All of the data, except its images, should be set down exactly as it appears.

=== Begin Enclosure ===

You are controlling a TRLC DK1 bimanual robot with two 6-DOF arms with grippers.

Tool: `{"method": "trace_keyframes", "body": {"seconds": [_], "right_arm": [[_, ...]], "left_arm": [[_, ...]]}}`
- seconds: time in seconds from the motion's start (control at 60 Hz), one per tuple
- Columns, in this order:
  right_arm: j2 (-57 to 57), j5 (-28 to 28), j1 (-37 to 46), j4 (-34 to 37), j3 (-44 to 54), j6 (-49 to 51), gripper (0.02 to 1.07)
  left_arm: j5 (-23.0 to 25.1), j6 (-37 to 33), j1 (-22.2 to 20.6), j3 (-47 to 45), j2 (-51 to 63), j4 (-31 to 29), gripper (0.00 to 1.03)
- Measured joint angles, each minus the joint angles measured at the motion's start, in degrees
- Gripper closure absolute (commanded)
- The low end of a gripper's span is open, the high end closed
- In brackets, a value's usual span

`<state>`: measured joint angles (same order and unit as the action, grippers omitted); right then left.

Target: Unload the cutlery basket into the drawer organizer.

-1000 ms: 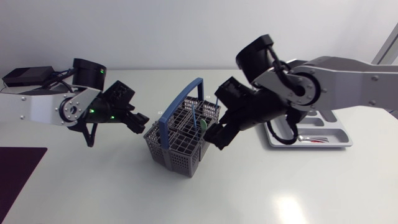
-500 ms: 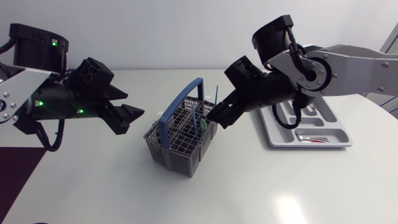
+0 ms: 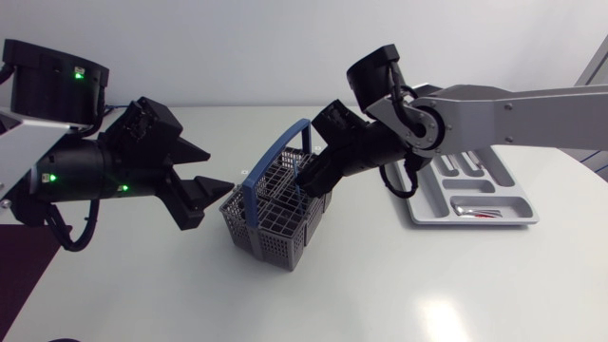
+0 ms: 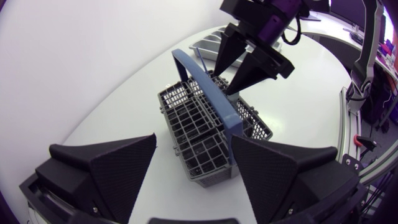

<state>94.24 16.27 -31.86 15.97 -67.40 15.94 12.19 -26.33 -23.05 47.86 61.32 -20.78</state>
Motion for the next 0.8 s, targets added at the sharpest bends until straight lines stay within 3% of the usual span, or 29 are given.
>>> {"method": "trace_keyframes", "body": {"seconds": [0.1,0.483,0.717,0.8], "right_arm": [[1.29,0.0,-0.11,-0.59,-1.57,-0.02,0.45],[4.5,0.0,-0.26,-1.29,-2.84,-0.04,0.63],[5.44,0.0,-1.11,-2.56,-2.84,-0.09,0.96],[5.66,0.02,-1.11,-2.56,-2.84,-0.31,1.02]], "left_arm": [[0.0,0.83,-0.94,-0.48,-0.31,-0.24,0.2],[0.0,1.27,-3.48,-2.6,-0.98,-0.31,0.2],[-0.02,1.92,-4.76,-3.06,-1.07,-0.2,0.2],[-0.02,2.23,-4.79,-3.23,-1.18,-0.2,0.2]]}}
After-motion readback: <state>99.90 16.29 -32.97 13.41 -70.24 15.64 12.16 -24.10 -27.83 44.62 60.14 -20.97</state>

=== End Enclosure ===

Solution for this task:
You are controlling a TRLC DK1 bimanual robot with two 6-DOF arms with grippers.

Tool: `{"method": "trace_keyframes", "body": {"seconds": [_], "right_arm": [[_, ...]], "left_arm": [[_, ...]]}}`
- seconds: time in seconds from the motion's start (control at 60 Hz), one per tuple
- Columns, in this order:
  right_arm: j2 (-57 to 57), j5 (-28 to 28), j1 (-37 to 46), j4 (-34 to 37), j3 (-44 to 54), j6 (-49 to 51), gripper (0.02 to 1.07)
  left_arm: j5 (-23.0 to 25.1), j6 (-37 to 33), j1 (-22.2 to 20.6), j3 (-47 to 45), j2 (-51 to 63), j4 (-31 to 29), gripper (0.00 to 1.03)
- Measured joint angles, each minus the joint angles measured at the motion's start, in degrees
- Gripper closure absolute (commanded)
- The low end of a gripper's span is open, the high end closed
- In brackets, a value's usual span

`<state>`: measured joint angles (same order and unit as the action, grippers omitted); right then left.

Target: Unload the cutlery basket into the drawer organizer.

-1000 ms: 
-500 ms: 
+0 ms: 
+0 ms: 

<state>94.24 16.27 -31.86 15.97 -67.40 15.94 12.19 -26.33 -23.05 47.86 61.32 -20.78</state>
Motion for the next 0.8 s, targets added at the sharpest bends until straight lines stay within 3% of the usual span, or 29 are given.
>>> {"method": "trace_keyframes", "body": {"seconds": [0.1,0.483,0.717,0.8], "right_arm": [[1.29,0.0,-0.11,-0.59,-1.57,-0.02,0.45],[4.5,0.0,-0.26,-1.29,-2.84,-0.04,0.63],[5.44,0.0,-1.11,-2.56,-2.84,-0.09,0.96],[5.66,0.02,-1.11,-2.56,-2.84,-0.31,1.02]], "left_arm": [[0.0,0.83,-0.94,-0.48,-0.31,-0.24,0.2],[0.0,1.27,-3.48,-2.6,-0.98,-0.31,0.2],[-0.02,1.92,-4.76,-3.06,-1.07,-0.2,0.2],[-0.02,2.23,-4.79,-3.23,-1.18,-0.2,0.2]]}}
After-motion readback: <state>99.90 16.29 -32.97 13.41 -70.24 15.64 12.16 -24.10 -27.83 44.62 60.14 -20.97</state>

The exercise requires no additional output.